Not much happened while the girls were eating. It wasn't until the last ten minutes of lunch that I noticed Jessie turn her body, sliding her knees up against the side of Shelby's chair.

They were both laughing, and part of me wanted to run to Shelby and warn her that Jessie was about to bring the whole world crashing down on her head. But that wouldn't give the students of CHS anything tantalizing to gossip, text, or IM about, and I was hoping for a full-scale blowout. So I didn't move.

Jessie reached up and tapped one of the pencils that secured a twisted bun on top of Shelby's head. Shelby ducked away and shook her head back and forth. Then Jessie spoke, and the smile that had been saturating Shelby's face dried up to nothing. I watched her squint and the lines on her forehead pull tight. She shook her head once again, harder now, and her lips mouthed the word
no
several times.

“Here we go,” I said.

Jessie looked at Tabby. Shelby's eyebrows shot up, and her mouth started moving quickly as she glanced at all the girls seated at the table. Next, she looked at the girl on her right, who started nodding and moving her hands as she spoke. The girl across from them nodded as well.

Then everything stopped. Jessie's chest puffed up with a few deep breaths. She looked at Tabby, who shrugged as she crunched on a carrot stick. Jessie nodded, and Shelby's body hunched forward, the tension streaming from her like the air from a too-full balloon.

“Damn,” I said, stomping my foot into the ground.

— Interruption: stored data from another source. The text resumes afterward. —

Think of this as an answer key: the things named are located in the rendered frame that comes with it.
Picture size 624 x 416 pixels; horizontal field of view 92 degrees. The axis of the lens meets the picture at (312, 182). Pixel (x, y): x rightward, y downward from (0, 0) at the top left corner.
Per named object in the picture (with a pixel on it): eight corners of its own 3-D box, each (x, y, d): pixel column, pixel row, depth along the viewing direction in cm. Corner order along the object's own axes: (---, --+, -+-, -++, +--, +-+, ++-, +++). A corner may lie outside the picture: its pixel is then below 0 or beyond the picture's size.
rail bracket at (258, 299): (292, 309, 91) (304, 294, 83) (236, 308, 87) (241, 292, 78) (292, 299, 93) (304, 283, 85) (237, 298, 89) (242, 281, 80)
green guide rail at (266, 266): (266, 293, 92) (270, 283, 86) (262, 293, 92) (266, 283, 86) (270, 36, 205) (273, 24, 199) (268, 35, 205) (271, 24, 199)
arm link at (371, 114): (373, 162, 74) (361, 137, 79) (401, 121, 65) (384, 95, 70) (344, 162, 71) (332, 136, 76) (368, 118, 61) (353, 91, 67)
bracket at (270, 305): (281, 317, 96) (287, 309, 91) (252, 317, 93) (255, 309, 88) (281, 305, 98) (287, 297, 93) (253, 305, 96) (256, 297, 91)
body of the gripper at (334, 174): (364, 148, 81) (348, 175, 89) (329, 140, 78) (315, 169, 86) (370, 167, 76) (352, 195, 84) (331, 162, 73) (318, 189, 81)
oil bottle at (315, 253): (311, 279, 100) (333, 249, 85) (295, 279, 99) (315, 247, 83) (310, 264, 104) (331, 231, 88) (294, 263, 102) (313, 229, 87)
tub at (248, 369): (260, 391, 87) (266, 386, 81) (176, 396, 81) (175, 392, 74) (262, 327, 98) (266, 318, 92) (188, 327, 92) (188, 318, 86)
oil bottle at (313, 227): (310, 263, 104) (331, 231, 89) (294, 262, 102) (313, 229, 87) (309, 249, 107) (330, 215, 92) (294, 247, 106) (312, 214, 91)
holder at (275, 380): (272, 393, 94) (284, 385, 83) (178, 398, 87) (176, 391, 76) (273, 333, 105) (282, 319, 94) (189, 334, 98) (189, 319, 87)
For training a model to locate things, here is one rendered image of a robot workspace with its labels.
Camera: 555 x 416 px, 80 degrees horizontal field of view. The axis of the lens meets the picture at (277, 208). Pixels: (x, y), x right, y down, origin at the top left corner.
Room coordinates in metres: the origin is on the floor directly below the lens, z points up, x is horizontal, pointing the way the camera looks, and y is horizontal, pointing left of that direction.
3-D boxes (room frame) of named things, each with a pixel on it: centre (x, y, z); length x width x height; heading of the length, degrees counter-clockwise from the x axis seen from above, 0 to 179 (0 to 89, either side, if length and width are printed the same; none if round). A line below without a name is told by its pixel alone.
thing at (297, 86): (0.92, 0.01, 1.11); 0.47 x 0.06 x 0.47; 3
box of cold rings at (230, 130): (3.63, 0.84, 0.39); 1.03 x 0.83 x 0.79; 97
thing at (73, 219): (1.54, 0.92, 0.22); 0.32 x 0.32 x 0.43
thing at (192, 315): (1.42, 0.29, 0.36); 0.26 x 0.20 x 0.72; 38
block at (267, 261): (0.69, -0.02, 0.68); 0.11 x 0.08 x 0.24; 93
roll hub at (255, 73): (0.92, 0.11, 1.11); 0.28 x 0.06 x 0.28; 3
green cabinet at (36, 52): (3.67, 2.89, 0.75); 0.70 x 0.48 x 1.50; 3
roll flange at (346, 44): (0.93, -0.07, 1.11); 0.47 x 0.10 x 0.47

“Crisis averted?” Max asked.

“Unfortunately.” I planted an elbow on the table and propped my chin in my hand. “It would have been perfect. A breakdown in the highest rung of senior-class popularity.”

“People will move on,” Max said. “That is, once the news coverage dies down.”

I tried not to think of how the media had grabbed hold of Elle's story and couldn't seem to let go.

“You heard the latest about the kidnapper?” Max asked. I looked into his eyes, the caramel color reminding me of melted brown sugar. “That he changed his plea?”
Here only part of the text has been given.